- **Work item**
Find every line in the records below that contains the word "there", and copy each such line.
[Data to use — start]
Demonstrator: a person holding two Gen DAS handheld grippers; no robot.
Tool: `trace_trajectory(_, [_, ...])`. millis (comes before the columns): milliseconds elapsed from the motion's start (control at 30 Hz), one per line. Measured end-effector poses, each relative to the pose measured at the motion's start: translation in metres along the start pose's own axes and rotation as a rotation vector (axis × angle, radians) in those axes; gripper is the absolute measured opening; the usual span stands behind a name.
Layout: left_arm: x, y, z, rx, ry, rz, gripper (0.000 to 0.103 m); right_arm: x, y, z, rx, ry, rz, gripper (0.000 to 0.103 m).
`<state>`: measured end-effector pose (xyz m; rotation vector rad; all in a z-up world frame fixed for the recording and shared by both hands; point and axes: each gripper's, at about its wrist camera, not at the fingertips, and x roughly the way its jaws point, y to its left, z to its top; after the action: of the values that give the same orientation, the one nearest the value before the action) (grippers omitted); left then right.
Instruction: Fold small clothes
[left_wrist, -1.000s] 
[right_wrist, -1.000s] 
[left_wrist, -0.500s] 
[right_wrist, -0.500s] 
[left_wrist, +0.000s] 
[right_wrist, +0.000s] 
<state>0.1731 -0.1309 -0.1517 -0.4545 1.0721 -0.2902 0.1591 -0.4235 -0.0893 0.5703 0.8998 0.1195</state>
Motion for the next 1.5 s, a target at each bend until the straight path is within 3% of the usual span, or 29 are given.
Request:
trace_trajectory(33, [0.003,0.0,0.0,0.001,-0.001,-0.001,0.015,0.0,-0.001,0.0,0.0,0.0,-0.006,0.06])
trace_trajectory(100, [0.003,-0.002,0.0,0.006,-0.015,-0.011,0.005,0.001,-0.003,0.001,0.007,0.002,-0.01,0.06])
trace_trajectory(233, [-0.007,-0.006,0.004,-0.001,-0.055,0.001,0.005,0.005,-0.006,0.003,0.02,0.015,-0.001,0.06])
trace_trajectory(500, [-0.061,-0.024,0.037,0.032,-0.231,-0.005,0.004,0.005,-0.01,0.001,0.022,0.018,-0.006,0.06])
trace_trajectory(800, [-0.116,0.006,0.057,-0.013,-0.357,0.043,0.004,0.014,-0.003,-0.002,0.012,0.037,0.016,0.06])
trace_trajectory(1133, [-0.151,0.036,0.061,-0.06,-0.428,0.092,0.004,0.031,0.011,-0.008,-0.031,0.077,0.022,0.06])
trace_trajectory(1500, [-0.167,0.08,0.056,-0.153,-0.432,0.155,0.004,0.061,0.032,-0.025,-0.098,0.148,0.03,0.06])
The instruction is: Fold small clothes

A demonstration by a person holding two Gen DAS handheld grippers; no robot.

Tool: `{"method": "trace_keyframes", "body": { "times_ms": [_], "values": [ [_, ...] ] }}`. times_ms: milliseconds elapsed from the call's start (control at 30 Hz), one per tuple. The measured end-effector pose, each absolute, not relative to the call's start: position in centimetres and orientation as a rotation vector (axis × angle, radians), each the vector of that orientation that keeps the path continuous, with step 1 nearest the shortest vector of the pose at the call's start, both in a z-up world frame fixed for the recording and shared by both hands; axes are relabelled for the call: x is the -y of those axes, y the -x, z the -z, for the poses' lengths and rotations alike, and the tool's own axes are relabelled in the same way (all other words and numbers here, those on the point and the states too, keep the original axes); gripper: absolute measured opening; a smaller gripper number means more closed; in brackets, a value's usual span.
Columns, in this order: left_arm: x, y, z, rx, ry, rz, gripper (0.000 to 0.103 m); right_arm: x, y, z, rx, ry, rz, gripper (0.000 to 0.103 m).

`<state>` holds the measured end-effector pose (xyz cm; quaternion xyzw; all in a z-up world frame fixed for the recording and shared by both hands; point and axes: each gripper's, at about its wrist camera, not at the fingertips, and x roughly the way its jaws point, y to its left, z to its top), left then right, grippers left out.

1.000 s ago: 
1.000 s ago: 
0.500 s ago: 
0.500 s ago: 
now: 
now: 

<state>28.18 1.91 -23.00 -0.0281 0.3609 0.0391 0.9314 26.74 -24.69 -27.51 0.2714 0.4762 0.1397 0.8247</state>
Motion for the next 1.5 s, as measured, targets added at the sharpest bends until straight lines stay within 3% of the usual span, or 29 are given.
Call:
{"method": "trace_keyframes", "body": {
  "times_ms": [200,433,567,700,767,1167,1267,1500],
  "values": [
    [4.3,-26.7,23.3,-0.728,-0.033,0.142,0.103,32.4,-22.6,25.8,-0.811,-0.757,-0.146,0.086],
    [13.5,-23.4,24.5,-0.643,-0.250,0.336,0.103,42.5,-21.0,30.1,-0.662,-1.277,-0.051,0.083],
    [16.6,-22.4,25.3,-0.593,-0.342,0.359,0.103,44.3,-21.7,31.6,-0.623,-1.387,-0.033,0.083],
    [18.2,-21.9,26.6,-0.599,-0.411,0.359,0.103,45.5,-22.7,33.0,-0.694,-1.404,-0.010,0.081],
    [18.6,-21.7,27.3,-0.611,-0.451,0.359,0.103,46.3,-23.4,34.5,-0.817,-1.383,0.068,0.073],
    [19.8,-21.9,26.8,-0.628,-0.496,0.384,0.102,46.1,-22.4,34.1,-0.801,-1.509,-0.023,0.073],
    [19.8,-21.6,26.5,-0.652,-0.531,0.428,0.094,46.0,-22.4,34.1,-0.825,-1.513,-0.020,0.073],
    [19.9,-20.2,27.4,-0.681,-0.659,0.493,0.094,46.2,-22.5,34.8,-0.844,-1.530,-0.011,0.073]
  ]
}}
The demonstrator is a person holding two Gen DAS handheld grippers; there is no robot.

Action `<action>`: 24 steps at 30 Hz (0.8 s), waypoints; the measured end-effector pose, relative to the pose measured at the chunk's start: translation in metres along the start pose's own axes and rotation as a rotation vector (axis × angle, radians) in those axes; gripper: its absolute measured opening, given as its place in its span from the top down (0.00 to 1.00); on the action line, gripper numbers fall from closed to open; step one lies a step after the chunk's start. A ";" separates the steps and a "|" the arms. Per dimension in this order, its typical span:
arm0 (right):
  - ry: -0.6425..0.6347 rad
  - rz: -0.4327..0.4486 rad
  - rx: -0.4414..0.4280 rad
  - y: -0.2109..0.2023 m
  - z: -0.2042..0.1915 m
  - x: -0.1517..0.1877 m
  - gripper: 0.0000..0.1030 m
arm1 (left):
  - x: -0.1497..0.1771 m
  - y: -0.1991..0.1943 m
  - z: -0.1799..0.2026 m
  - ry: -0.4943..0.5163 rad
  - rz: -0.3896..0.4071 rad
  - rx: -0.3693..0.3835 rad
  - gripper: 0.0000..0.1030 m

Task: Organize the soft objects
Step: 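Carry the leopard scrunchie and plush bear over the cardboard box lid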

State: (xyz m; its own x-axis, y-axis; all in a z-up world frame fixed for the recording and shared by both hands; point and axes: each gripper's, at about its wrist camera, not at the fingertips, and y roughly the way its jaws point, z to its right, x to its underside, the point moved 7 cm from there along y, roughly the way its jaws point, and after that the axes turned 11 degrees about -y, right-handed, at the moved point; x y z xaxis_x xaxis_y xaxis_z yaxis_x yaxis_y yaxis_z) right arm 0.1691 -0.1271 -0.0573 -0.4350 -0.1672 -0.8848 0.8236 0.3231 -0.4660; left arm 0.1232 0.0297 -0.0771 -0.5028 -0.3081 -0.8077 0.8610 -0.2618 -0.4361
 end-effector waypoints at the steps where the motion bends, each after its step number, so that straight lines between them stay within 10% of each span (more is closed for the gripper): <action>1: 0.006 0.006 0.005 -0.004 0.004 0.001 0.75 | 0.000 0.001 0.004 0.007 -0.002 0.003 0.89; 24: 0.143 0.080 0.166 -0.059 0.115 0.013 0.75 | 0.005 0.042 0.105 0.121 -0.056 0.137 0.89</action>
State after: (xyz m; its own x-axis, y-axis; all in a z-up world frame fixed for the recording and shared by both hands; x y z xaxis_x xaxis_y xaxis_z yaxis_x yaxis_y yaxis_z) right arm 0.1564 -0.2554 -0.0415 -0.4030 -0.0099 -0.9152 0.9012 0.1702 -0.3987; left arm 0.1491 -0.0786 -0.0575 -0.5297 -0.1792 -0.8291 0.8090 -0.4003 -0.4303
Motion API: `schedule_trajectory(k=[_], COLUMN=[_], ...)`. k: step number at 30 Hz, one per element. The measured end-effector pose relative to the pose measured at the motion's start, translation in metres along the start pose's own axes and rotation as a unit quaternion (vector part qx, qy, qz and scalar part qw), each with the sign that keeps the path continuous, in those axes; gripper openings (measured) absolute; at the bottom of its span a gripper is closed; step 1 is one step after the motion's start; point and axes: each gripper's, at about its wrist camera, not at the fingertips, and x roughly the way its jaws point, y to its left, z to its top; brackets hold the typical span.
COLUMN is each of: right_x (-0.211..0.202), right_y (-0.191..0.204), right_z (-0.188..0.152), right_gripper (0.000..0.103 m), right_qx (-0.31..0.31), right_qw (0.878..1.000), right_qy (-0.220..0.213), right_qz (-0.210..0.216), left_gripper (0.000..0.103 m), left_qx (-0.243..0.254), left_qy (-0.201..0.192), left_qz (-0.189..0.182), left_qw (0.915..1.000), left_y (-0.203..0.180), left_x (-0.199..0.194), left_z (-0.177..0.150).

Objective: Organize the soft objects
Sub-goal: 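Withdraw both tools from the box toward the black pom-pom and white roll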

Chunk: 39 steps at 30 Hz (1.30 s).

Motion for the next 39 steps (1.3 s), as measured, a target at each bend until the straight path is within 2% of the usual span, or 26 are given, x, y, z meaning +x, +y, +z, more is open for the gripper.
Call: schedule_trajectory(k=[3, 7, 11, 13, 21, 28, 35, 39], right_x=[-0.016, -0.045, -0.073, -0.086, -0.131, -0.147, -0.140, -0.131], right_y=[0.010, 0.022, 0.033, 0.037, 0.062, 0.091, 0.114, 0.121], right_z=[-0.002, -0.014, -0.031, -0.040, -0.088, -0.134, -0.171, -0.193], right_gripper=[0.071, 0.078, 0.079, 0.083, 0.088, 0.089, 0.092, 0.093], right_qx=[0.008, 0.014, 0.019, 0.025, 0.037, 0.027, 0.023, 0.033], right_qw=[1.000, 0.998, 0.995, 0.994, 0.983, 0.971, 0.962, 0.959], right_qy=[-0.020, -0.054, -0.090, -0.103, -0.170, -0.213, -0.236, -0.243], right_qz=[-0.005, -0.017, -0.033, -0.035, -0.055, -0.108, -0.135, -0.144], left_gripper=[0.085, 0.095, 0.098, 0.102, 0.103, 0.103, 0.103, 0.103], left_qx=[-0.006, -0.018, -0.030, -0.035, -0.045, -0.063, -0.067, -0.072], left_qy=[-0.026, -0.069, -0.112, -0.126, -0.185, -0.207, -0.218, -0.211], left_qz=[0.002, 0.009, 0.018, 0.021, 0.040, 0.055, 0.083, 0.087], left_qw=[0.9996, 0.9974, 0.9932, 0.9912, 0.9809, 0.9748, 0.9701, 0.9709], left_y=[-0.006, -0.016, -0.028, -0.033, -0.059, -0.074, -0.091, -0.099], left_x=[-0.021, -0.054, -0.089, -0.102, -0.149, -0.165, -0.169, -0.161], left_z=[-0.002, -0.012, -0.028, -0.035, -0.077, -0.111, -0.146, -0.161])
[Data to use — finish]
- **Task answer**
The demonstrator is a person holding two Gen DAS handheld grippers; there is no robot.
State: (xyz m; its own x-axis, y-axis; all in a z-up world frame fixed for the recording and shared by both hands; point and axes: each gripper's, at about its wrist camera, not at the fingertips, and y roughly the way its jaws point, z to its right, x to its underside, the point moved 7 cm from there along y, roughly the way its jaws point, and after that the axes turned 11 degrees about -y, right-handed, at the moved point; x y z xaxis_x xaxis_y xaxis_z yaxis_x yaxis_y yaxis_z) right arm 0.1691 -0.1271 -0.0573 -0.4350 -0.1672 -0.8848 0.8236 0.3231 -0.4660; left arm 0.1232 0.0297 -0.0771 -0.5028 -0.3081 -0.8077 0.8610 -0.2618 -0.4361

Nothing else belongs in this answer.